Wow! On Friday the Olympic Games opened in Beijing’s National Stadium with an unforgettable spectacle. The sequence of live performances was aided by a few wires a la Crouching Tiger, Hidden Drag and enough pyrotechnics to burn-up the planet but absolutely no compute animation. It was directed by one of China’s most estimable filmmakers, Zhang Yimou.
Zhang gained an international art house audience for superb films such as House of Flying Daggers and Raisethe Red Lantern. At home his movies barely dodged the censors’ scissors and were seldom seen. A victim in the 1960s (along millions of others) of China’s hateful “Cultural Revolution,” Zhang endured a childhood of abuse from the mindless Maoist masses, waiving the Chairman’s Little Red Book. Had it been Little Read, the world might have been a better place.

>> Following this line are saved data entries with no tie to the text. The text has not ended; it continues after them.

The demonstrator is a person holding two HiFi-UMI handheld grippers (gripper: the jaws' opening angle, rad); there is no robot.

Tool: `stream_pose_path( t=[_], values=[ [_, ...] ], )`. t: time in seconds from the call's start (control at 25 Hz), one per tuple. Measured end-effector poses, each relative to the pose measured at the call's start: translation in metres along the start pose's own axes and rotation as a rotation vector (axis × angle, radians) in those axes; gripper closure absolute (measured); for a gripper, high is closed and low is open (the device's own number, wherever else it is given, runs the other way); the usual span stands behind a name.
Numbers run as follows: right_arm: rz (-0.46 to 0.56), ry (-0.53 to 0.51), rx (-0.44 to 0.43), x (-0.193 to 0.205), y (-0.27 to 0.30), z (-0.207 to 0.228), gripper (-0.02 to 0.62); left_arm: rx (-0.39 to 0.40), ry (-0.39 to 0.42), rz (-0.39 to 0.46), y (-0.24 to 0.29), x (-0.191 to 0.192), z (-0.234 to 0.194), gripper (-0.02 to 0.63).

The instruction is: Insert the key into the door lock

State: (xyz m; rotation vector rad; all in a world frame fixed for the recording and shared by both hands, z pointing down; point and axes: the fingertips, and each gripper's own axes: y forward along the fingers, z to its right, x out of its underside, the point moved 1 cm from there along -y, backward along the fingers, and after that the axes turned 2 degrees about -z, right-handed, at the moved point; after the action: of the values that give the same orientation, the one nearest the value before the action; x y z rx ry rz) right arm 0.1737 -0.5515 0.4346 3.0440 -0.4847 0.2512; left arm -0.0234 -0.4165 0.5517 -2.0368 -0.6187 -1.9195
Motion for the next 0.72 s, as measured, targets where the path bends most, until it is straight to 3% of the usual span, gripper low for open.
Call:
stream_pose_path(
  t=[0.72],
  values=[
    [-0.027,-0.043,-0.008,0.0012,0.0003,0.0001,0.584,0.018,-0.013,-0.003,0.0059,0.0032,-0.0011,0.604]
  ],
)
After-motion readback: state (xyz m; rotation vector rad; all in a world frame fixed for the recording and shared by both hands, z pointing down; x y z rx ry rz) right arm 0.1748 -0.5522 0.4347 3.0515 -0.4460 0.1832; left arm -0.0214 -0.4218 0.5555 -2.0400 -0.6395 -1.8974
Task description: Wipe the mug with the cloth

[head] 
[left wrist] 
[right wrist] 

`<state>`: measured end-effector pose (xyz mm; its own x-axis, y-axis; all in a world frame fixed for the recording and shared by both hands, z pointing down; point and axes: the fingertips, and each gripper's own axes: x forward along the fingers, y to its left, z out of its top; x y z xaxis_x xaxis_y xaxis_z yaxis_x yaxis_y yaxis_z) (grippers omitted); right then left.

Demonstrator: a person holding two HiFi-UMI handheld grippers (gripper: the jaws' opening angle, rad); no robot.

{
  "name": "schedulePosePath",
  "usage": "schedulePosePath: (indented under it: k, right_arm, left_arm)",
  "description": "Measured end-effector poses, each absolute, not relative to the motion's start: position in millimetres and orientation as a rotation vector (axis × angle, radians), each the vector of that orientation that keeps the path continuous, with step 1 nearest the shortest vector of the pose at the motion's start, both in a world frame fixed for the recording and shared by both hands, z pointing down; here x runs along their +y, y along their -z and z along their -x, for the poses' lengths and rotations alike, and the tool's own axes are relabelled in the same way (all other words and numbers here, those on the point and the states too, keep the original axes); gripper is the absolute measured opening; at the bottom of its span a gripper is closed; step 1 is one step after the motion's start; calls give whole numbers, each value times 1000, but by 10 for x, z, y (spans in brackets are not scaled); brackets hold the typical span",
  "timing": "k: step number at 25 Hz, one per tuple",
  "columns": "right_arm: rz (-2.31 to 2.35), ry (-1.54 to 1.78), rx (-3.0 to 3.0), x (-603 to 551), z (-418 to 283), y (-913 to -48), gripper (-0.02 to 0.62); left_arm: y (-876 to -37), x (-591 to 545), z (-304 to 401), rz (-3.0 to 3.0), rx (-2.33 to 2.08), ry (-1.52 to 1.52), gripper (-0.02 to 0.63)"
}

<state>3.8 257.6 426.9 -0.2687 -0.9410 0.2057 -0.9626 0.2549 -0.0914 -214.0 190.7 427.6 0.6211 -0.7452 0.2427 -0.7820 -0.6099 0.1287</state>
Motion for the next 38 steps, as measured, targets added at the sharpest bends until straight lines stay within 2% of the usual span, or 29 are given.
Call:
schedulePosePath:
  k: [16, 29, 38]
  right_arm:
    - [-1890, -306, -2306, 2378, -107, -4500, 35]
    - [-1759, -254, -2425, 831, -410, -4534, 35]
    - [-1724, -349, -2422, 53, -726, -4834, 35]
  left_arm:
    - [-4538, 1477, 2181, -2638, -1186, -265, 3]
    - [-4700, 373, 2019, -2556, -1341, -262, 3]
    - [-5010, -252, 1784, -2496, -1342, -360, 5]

In his adult life Zhang was suspected of dissidence. Any criticism he may have intended of China’s post-Mao regime was obliquely stated in his films and transposed to stories of the distant past. How Zhang won his country’s most important cultural assignment—stage-managing its image in the eyes of the world—is worthy of examination by an investigative reporter with insider connections.
Let me speculate: the normally sour-faced government of President Hu Jintao decided to put on the grandest, best executed show possible. With the dramatic architecture of the “Bird’s Nest” stadium as the setting, it needed a breathtaking and massive performance to fit China’s image as a world power, a superpower ready to challenge anyone. The opening night event had to be staged at such a high level to dazzle the whole Earth along with the Chinese public. There were messages encoded in the performance and they needed to be communicated with a master’s skill, not the tub-thumping of a propagandist.
Enter Zhang. From the regime’s perspective, hiring him was a matter of choosing the best. Also, his reputation in international circles lent the project weight. For Zhang, it was the chance of a lifetime, a technical and aesthetic challenge before the largest one-night audience he may ever enjoy.
The message Zhang conveyed through thousands of drummers, dancers and actors working in a tandem of mind-boggling complexity was steeped in Confucian ideals. China’s ostensibly Communist Party has been edging toward the ancient Chinese sage, now that unadulterated Marxism no longer serves anyone’s interests aside from a few aging Western academics. The message was of harmony and mutual obligation, a civilization of great historic accomplishment based on individuals working cooperatively. Greece put on a pretty historical pageant at the Athens Olympics four years ago. With an extra thousand years of history and at least 10 times the budget to work with, Zhang outdid them.
Human rights activists have already noted the parallels between Beijing 2008 and Berlin 1936. Like Hitler, Hu turned his capital into a showcase of rising power and accomplishment. By one report, Hu’s regime actually hired the son of Albert Speer, Hitler’s visual and architectural mastermind, as traffic engineer for Beijing’s congested streets. For the 1936 games Hitler commissioned his country’s leading director, Leni Riefenstahl, to document the event on film. No expense was spared and much of the Olympic architecture was designed with her cameras in mind.
Like Riefenstahl, Zhang claims he is non-political, excited only by the challenge of working on an enormous scale. Both filmmakers can be accused of making magnificent and morally dubious art. But lest armchair ethicists tut-tut with too much smug satisfaction, let’s not forget the army of lesser talents in our own society, putting their sills to work every week selling all sorts of doubtful goods, services and ideas.